Сергей Шишков

Любая война – это, прежде всего, кровь и слёзы, то самое неприглядное, что всплывает в такие времена.
В этом цикле стихов Юрием Борисовым обозначалась тема Гражданской войны, которая в России исключением не была. Были зверства, как со стороны красных, так и со стороны белых, был холод, голод, была жестокая бессмысленная бойня и внутренняя опустошённость людей, защищавших ту, единственную и уходившую от них, Россию.
Юрий Борисов в своих стихах не описывал войну, а только затрагивал эту важнейшую тему. Хотя и называют эти стихи «белогвардейскими», но они скорее не об этом.
Поэт размышлял о не осуществившемся духовном порыве целого поколения людей, оставленного один на один со своей бедой.
Эта тема у Борисова как бы подготавливалась издалека ностальгическими петербургскими мотивами. Ещё не было революции и Гражданской войны, но уже возникло это желание увидеть юных и полных жизни военных юнкеров, которые впоследствии будут честно погибать за свою родину.
Таково стихотворение с названием «Ностальгическая». Это ностальгия по поводу не случившихся историй в его жизни.
Ностальгическая
Заунывные песни летели
В край березовой русской тоски,
Где над детством моим отзвенели
Петербургских гимназий звонки.
Под кипящий янтарь оркестрантов,
Под могучее наше “Ура!”
Не меня ль государь-император
Из кадетов возвел в юнкера?
Откуда у автора это желание услышать «петербургских гимназий звонки», это «могучее наше «Ура», это желание узнать «не меня ль государь – император из кадетов возвёл в юнкера?». А может это желание возникло у поэта ещё в детском доме, как тоска по несбывшимся событиям в его жизни.
Но вот вопрос: почему «заунывные песни летели В край берёзовый русской тоски»?
Свой ностальгический ответ заключается в словосочетании «над детством моим отзвенели», то есть, минуя его, заунывные песни из императорского Петербурга полетели по просторам России.
И вновь поэт находит необыкновенную по своей красоте метафору «Под кипящий янтарь оркестрантов», которая создаёт необычайно торжественное вступление и настроение всему стихотворению.
В синем небе литавры гремели
И чеканила поступь война.
И не мне ли глаза голубели,
И махала рука из окна?
Мчались годы в простреленных верстах
По друзьям, не вернувшимся в ряд,
Что застыли в серебряных росах
За Отечество и за царя.
Не меня ли вчера обнимали
Долгожданные руки – и вот,
Не меня ли в чека разменяли
Под шумок в восемнадцатый год?
Прочитав стихотворение, создаётся впечатление, что автор очень искренен в своём желании встать в ряд в этими юнцами, «что застыли в серебряных росах За Отечество и за царя», мысленно примеряя мундир офицера белой армии.
Та Россия – страна курсисток и корнетов, страна шиньонов и эполет, представлялась Борисову эпохой чистоты чувств.
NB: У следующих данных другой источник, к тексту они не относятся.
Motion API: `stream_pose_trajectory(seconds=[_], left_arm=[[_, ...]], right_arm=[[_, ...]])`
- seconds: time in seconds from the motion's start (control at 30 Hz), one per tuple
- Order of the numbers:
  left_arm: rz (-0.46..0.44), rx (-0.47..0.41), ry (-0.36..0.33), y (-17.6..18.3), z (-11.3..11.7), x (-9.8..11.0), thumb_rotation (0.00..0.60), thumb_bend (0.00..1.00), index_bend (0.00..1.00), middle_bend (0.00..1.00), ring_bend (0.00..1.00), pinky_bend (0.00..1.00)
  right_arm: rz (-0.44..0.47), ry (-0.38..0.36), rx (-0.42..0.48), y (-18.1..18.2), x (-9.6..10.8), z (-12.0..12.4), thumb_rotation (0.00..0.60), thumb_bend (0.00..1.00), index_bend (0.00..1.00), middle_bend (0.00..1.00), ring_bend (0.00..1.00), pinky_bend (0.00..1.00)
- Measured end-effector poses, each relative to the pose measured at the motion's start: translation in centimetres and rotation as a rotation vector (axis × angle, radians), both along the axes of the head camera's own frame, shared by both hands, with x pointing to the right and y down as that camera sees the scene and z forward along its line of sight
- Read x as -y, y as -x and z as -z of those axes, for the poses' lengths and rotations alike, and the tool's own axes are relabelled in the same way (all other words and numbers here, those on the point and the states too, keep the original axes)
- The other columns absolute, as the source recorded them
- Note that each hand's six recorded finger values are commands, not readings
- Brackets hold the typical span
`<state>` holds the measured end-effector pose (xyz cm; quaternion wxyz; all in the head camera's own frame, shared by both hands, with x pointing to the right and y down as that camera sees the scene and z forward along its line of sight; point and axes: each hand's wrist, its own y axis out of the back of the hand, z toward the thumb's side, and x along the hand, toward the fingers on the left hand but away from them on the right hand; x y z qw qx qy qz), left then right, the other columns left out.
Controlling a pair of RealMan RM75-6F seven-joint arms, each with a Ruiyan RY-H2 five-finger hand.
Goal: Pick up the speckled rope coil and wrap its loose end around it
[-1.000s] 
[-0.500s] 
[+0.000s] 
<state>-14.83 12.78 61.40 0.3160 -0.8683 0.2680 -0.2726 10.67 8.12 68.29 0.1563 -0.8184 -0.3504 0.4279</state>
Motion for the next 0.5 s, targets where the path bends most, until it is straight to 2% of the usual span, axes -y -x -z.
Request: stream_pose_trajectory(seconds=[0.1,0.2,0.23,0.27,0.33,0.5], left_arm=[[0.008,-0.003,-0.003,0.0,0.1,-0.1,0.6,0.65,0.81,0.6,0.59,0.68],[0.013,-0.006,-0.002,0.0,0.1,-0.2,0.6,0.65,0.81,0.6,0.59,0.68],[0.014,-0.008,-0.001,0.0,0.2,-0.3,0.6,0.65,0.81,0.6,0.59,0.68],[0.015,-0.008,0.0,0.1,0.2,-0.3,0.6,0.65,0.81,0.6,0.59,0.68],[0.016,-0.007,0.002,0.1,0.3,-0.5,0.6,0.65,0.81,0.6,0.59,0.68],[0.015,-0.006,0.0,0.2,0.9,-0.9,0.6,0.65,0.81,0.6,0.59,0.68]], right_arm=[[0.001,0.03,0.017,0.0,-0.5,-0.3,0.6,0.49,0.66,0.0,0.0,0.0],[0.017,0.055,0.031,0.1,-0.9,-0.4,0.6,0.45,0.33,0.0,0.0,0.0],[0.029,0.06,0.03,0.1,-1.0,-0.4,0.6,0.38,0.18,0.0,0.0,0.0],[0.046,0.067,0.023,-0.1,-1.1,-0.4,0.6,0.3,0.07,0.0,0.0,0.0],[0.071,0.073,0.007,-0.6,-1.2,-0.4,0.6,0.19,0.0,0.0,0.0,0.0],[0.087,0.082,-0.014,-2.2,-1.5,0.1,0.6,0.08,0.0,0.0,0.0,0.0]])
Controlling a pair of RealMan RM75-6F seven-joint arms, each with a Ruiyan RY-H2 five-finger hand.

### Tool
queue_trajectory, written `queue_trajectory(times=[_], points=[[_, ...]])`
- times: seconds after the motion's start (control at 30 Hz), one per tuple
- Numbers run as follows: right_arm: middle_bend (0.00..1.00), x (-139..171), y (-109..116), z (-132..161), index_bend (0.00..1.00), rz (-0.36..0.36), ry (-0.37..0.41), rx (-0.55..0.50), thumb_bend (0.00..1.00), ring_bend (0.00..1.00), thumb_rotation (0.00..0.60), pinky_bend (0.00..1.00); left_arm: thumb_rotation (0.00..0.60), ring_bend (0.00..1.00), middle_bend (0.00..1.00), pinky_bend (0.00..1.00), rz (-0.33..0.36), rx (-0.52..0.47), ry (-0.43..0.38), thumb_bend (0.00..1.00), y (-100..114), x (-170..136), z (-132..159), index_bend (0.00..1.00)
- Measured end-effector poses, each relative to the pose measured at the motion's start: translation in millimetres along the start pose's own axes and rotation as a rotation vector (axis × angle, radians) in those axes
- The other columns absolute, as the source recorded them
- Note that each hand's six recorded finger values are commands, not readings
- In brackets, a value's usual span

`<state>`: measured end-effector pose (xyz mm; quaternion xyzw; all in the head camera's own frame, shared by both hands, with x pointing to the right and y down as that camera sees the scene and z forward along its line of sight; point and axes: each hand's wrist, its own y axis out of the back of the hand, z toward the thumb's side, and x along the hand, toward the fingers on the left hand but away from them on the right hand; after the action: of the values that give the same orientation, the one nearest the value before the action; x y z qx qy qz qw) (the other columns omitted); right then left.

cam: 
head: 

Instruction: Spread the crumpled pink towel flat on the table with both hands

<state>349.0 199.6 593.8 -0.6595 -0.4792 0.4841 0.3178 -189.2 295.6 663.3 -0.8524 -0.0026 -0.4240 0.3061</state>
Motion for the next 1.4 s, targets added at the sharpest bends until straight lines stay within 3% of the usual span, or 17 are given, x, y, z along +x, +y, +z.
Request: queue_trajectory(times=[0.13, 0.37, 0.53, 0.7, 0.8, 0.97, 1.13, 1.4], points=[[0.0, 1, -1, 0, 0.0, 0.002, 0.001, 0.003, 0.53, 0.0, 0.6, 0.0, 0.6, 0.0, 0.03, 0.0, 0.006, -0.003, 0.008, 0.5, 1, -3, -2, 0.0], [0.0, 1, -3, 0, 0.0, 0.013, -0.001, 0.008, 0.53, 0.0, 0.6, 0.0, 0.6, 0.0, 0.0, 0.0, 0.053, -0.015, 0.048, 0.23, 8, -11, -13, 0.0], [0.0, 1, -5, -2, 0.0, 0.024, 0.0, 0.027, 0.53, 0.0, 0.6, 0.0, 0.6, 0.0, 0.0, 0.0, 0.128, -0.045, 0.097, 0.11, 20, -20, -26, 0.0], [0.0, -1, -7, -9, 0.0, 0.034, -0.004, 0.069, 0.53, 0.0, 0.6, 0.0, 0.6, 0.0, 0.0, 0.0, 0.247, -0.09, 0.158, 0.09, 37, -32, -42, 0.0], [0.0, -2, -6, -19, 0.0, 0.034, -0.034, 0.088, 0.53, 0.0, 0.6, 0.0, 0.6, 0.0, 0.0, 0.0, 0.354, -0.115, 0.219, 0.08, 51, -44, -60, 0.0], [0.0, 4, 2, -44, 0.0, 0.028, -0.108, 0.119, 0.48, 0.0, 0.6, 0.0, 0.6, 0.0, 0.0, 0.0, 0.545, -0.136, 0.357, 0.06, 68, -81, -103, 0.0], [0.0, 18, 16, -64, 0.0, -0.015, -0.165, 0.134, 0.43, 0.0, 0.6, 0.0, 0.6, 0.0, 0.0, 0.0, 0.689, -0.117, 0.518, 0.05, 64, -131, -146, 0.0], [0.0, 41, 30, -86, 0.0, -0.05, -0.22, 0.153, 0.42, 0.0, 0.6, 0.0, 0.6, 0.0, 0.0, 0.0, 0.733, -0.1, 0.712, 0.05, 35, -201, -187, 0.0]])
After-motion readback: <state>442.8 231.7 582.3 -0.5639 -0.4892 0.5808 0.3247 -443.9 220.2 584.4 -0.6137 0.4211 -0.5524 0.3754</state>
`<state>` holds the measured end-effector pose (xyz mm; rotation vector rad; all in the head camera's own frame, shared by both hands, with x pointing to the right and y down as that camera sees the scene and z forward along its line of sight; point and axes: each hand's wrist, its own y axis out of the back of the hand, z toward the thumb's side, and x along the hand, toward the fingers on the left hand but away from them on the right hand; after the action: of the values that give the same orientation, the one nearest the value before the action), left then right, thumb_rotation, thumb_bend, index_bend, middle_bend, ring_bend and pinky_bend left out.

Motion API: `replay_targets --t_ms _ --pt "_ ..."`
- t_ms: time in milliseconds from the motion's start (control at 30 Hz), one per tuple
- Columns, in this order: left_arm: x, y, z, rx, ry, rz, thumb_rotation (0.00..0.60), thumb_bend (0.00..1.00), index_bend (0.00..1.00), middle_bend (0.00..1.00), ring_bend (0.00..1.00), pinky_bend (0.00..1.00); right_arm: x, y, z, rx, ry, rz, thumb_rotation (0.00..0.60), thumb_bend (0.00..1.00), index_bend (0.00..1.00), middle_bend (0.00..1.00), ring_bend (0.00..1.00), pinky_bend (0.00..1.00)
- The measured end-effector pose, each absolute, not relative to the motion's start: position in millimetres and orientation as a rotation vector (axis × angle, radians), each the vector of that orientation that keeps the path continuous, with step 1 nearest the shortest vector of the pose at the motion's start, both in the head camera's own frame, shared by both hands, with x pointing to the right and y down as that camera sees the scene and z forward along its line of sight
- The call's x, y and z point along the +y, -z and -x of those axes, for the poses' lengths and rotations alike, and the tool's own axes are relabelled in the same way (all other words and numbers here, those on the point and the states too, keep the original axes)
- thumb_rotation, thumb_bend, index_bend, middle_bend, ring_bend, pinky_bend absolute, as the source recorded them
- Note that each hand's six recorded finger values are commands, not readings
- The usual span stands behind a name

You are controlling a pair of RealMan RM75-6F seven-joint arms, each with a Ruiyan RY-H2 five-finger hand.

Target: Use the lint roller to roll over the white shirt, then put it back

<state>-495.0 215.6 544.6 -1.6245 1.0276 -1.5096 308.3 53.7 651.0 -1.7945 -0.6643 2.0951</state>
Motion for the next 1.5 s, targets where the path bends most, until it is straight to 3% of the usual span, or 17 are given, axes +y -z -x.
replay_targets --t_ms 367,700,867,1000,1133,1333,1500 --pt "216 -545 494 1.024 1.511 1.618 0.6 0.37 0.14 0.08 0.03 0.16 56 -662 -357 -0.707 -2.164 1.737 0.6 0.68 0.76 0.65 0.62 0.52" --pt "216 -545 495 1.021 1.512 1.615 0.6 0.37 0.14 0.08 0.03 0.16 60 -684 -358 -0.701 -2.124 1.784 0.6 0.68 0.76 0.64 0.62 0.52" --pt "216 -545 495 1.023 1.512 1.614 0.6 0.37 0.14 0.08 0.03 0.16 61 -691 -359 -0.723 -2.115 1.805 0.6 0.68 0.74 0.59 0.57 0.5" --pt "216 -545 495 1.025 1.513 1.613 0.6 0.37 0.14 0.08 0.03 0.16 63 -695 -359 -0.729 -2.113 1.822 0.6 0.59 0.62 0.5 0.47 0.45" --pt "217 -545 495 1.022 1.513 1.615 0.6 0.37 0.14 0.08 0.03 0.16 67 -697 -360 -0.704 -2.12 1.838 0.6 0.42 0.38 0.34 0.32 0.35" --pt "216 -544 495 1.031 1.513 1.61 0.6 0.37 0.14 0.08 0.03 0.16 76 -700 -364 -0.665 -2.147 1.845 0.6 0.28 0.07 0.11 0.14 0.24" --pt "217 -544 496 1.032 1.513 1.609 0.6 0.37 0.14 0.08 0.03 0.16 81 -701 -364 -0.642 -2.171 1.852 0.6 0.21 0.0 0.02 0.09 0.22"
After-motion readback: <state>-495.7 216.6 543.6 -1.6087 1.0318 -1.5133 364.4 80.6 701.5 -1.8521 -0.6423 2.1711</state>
Отсюда и какое-то его мистическое обручение с романтикой белого движения, обреченного на гибель.
Видно очень хотелось поэту одеть эту форму офицера царской армии. И он её одел, примеряясь сыграть роль в телефильме "Жизнь Клима Самгина". И судя по сохранившейся фотографии, она бы ему, безусловно, подошла бы, хотя этого не случилось.
Это его одно из немногих чисто петербургских стихотворений.